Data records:

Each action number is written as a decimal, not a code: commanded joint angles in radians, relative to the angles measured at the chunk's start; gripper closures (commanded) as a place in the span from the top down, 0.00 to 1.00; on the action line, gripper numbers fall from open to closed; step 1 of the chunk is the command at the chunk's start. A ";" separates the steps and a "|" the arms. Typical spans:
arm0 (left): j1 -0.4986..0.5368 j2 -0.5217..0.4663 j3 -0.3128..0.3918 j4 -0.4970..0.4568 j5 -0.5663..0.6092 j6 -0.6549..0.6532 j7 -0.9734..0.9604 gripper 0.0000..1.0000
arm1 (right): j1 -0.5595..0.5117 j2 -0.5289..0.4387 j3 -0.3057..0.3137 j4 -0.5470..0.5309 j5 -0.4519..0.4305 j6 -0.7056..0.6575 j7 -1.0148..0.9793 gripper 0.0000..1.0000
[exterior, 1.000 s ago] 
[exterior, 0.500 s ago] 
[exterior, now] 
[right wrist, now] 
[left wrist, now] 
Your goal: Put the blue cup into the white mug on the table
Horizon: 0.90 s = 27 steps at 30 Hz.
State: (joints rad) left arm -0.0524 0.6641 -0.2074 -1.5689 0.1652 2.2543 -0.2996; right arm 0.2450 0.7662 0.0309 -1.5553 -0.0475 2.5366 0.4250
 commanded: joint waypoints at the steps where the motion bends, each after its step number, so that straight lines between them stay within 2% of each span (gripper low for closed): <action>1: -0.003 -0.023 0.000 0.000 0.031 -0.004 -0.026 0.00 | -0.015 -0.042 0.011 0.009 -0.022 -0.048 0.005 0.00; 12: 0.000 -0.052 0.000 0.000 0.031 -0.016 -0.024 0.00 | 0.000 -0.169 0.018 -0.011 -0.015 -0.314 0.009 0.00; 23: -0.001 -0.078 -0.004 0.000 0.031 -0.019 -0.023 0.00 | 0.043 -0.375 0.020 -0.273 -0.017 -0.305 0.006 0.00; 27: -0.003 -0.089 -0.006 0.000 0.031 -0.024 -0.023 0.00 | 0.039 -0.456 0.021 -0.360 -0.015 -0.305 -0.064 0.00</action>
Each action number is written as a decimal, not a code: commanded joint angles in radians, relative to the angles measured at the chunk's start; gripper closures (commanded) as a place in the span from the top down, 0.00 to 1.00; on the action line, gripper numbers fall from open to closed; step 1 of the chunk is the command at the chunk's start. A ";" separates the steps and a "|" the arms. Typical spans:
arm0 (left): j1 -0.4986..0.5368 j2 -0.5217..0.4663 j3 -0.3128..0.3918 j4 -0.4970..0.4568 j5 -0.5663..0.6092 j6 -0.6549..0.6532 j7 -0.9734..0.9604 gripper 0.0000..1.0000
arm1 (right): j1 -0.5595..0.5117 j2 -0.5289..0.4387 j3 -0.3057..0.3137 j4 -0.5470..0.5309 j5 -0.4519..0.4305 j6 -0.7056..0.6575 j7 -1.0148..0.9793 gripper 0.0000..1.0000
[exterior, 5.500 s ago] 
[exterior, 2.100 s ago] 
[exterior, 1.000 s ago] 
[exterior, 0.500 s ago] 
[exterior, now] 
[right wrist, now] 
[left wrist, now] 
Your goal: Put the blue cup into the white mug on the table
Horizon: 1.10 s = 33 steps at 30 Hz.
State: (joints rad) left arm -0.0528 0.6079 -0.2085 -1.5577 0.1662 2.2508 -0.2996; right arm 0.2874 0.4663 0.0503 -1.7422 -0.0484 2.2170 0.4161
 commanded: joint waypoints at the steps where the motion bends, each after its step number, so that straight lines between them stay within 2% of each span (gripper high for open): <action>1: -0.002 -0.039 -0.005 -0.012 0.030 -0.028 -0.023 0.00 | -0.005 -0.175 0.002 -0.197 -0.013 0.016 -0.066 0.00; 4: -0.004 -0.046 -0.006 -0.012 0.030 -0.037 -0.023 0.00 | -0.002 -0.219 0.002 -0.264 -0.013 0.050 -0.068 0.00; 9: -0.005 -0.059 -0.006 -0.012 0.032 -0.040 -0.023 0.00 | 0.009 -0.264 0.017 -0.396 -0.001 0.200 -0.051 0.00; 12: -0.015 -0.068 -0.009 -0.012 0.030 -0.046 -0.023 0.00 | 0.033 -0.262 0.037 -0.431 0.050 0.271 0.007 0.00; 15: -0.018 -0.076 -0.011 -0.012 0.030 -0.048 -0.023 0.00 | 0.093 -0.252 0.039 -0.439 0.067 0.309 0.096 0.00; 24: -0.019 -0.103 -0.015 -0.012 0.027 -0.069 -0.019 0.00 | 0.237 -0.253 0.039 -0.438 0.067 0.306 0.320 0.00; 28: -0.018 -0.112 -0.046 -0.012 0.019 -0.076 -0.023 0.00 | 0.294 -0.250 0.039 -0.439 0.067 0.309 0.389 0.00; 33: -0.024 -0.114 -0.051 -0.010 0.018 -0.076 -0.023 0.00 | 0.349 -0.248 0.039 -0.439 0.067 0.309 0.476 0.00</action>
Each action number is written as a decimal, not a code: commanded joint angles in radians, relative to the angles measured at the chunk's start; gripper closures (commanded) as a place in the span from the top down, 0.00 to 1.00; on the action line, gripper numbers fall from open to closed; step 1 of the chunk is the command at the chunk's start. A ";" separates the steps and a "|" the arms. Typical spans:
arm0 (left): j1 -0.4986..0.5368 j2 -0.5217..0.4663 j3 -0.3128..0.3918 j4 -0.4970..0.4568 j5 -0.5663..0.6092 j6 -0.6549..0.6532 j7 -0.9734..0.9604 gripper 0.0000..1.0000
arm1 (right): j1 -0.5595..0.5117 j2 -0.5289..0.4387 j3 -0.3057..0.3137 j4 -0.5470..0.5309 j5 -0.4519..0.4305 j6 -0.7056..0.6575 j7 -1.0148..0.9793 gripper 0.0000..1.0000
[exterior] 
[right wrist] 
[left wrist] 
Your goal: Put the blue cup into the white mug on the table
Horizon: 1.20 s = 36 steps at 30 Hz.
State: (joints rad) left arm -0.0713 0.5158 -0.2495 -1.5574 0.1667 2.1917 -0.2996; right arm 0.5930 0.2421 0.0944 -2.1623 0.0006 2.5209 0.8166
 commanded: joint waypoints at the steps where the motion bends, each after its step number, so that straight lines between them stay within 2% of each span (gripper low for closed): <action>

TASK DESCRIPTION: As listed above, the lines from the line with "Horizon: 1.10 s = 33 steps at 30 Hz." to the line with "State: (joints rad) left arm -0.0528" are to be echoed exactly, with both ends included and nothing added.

EXERCISE SOLUTION:
Horizon: 1.10 s = 33 steps at 30 Hz.
State: (joints rad) left arm -0.0528 0.6079 -0.2085 -1.5577 0.1662 2.2508 -0.2996; right arm 0.2874 0.4663 0.0503 -1.7422 -0.0484 2.2170 0.4161

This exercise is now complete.